Near-invariance under dynamic scaling for the Navier-Stokes equations in critical spaces: a probabilistic approach to regularity problems

We make a detailed comparison between the Navier-Stokes equations and their dynamically-scaled counterpart, the so-called Leray equations. The Navier-Stokes equations are invariant under static scaling transforms, but are not generally invariant under dynamic scaling transforms. We will study how close they can be brought together using the critical dependent variables and discuss the implications on the regularity problems. Assuming that the Navier-Stokes equations written in the vector potential have a solution that blows up at t = 1, we derive the Leray equations by dynamic scaling. We observe: (1) The Leray equations have only one term extra on top of those of the Navier-Stokes equations. (2) We can recast the Navier-Stokes equations as a Wiener path integral and the Leray equations as another Ornstein-Uhlenbeck path integral. By the Maruyama-Girsanov theorem, both equations take the identical form modulo the Maruyama-Girsanov density, which is valid up to t = 2√ 2 by the Novikov condition. (3) The global solution of the Leray equations is given by a finite-dimensional projection R of a functional of an Ornstein-Uhlenbeck process and a probability measure.
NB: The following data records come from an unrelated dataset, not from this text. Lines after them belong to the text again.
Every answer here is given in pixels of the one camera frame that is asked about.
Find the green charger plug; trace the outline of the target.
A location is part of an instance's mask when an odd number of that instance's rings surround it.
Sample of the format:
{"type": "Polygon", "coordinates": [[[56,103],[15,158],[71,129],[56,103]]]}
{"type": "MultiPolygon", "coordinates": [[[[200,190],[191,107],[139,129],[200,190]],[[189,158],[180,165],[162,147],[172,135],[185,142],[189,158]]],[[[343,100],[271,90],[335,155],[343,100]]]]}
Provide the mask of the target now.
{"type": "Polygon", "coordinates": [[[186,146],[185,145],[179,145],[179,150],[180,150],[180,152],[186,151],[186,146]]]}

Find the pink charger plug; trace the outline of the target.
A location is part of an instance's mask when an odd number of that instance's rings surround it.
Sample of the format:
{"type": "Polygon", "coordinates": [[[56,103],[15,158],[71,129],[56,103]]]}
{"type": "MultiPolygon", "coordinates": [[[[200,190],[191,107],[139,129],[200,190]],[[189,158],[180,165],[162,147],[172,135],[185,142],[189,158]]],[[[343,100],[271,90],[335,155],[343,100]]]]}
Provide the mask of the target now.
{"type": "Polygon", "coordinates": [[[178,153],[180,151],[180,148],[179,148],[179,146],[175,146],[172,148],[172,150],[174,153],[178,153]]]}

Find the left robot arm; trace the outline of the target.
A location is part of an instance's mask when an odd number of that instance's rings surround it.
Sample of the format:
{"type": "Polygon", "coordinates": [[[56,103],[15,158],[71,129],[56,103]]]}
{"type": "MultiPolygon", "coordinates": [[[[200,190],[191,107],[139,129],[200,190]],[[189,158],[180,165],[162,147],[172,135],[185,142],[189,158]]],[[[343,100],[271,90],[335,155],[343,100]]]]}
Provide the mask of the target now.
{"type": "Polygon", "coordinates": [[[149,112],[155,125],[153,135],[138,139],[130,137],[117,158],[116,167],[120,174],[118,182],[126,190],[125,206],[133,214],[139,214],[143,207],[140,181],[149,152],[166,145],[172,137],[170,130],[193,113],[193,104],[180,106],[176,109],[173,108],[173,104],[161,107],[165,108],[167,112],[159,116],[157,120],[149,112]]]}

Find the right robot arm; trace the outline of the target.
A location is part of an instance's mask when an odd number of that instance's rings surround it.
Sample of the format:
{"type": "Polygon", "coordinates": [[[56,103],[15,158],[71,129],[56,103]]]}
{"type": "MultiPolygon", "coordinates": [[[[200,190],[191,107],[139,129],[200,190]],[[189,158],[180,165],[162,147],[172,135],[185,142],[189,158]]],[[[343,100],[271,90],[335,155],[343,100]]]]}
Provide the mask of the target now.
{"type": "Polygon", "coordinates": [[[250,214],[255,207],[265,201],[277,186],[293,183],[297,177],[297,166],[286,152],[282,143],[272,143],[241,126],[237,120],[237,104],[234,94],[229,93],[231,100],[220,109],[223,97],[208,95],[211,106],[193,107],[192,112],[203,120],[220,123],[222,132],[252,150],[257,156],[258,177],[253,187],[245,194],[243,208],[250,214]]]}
If R remains smooth beyond t = 1 under an absolute continuous change of the probability measure, we can rule out finite-time blowup by contradiction. There are two cases: (A) R given by a finite number of Wiener integrals, and (B) otherwise. Ruling out blowup in (A) is straightforward. For (B), a condition based on a limit passage in the Picard iterations is identified for such a contradiction to come out. The whole argument equally holds in R d for any d ≥ 2.